→ To do: Would you output the whole of the data exactly?

→ Available data:
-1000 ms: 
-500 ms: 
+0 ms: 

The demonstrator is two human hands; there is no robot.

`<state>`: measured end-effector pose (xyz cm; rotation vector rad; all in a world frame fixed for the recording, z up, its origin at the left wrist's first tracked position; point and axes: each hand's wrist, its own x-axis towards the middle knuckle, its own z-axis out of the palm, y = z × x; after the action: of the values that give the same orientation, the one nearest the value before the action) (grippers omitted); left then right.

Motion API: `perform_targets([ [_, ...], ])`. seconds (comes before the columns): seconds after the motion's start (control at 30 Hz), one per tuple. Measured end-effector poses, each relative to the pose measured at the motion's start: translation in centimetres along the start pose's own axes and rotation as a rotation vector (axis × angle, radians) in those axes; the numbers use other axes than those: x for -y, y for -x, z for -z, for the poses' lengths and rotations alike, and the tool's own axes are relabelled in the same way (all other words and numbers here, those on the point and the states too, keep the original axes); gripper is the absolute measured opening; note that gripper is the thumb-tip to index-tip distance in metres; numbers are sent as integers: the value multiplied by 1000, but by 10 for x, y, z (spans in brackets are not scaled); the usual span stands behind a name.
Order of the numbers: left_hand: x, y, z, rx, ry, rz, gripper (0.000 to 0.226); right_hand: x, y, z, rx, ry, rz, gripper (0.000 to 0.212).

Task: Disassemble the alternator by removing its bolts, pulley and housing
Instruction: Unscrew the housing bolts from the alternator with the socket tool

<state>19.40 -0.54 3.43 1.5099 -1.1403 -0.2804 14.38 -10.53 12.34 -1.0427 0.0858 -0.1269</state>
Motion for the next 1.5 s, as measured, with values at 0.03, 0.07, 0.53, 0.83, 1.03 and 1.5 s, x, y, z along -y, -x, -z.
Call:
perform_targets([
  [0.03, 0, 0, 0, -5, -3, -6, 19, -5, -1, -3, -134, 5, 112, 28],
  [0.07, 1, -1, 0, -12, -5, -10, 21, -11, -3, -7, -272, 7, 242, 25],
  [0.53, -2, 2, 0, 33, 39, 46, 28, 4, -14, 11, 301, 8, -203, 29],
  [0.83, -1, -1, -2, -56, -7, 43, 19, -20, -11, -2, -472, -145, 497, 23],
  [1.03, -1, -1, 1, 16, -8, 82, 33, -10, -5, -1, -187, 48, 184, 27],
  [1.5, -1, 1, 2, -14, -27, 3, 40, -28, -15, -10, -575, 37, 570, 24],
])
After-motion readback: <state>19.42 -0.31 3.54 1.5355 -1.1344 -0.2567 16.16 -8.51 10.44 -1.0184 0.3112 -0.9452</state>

→ Task result:
-1000 ms: 
-500 ms: 
+0 ms: 

The demonstrator is two human hands; there is no robot.

`<state>`: measured end-effector pose (xyz cm; rotation vector rad; all in a world frame fixed for the recording, z up, its origin at the left wrist's first tracked position; point and axes: each hand's wrist, its own x-axis towards the middle knuckle, its own z-axis out of the palm, y = z × x; after the action: of the values that give the same orientation, the one nearest the value before the action) (grippers omitted); left then right.

Motion API: `perform_targets([ [_, ...], ])`. seconds (comes before the columns): seconds after the motion's start (control at 30 Hz), one per tuple. Measured end-effector poses, each relative to the pose measured at the motion's start: translation in centimetres along the start pose's own axes and rotation as a rotation vector (axis × angle, radians) in those axes; the numbers use other axes than those: x for -y, y for -x, z for -z, for the poses' lengths and rotations alike, and the tool's own axes are relabelled in the same way (all other words and numbers here, those on the point and the states too, keep the original axes); gripper is the absolute measured opening; note that gripper is the thumb-tip to index-tip distance in metres; numbers are sent as integers: the value multiplied by 1000, but by 10 for x, y, z (spans in brackets are not scaled); the usual span stands behind a name.
Order of the numbers: left_hand: x, y, z, rx, ry, rz, gripper (0.000 to 0.226); right_hand: x, y, z, rx, ry, rz, gripper (0.000 to 0.212).

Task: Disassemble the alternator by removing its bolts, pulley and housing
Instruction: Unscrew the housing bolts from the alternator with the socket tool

<state>19.40 -0.54 3.43 1.5099 -1.1403 -0.2804 14.38 -10.53 12.34 -1.0427 0.0858 -0.1269</state>
Motion for the next 1.5 s, as measured, with values at 0.03, 0.07, 0.53, 0.83, 1.03 and 1.5 s, x, y, z along -y, -x, -z.
Call:
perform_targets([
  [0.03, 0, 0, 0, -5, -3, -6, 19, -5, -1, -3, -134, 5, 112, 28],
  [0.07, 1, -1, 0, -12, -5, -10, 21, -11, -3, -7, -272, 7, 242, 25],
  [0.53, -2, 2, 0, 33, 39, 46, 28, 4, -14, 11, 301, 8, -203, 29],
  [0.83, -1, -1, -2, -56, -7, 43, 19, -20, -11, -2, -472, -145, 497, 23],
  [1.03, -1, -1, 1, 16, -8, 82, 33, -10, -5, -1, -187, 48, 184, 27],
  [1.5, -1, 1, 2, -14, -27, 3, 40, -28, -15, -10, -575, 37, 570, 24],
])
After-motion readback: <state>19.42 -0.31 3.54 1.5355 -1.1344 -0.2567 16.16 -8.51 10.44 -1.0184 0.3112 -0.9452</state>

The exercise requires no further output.